Todas las voces innecesarias diciéndote "quédate ". Cuántas veces te ví mirar la luna y pedir cosas. Transformaciones. Uno no se transforma desde un guisante a un príncipe. Se eleva desde una flor a una colina florecida.


Porque toda esa quietud te fue alejando de lo que creías debía ser ruido o algún sonido que te abriera las venas y te ayudara a entenderte que no eras un pueblerino cualquiera ni un chico de la capital aún. Que todavía debías pasar por muchos moldes, sensaciones, prismas...


Sabías con certeza que te irías. Esa era la única certidumbre. Que amaste y amarás eternamente las flores de los jardines, la limpieza y la charla de las vecinas, el vértigo de los sábados con los amigos. Días y días de charlas, de soñar junto a los libros y el campo. Dormir mucho. Desear un cambio cómo algunos desearían la muerte o el éxtasis de una vida.

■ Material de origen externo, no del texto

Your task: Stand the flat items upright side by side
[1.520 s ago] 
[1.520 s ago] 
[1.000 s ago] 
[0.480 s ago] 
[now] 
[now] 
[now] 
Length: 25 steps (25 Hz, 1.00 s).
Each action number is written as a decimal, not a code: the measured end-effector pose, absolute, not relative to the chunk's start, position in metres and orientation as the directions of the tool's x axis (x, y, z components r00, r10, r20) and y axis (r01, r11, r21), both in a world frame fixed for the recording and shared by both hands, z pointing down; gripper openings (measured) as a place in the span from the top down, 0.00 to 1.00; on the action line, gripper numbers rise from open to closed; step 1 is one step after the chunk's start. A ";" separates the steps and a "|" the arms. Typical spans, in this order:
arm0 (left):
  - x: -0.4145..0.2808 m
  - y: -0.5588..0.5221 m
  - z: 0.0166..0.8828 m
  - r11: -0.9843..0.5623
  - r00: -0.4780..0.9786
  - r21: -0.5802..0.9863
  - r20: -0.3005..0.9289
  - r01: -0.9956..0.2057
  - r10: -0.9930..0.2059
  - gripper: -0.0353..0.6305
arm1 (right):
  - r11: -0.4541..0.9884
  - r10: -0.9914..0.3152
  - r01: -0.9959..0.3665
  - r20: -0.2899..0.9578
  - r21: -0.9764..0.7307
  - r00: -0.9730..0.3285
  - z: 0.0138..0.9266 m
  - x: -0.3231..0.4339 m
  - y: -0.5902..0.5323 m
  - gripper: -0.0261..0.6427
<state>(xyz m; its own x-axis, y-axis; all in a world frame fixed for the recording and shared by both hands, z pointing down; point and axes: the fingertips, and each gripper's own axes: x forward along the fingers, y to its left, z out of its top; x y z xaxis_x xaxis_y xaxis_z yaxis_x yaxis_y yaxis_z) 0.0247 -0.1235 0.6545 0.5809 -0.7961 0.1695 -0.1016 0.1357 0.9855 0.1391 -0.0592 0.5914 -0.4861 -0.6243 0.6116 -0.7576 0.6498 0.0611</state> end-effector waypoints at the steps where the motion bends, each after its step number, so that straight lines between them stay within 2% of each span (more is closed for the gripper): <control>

Ya te habías ido y habías vuelto. Eternas mudanzas, amigos nuevos, el pueblo, la capital, el pueblo de nuevo, otra vez la capital...


esa belleza inglesa de los trenes en Argentina, esas estaciones perdidas con mucha madera, rieles vencidos, bancos mugrosos, mucho yuyo, las terminales del adios y del hola. De la alegría y de la tristeza.

Toda despedida no es más que un hasta luego. Así lo sentiste cuando se te agolpó la sangre y supiste que formabas parte de ese paisaje tanto como el que te esperaba a muchos kilómetros de allí. Y que hay viajes necesarios y que todo territorio se lleva en los ojos, en el alma y que nada es intrascendente porque lo vivimos alguna vez.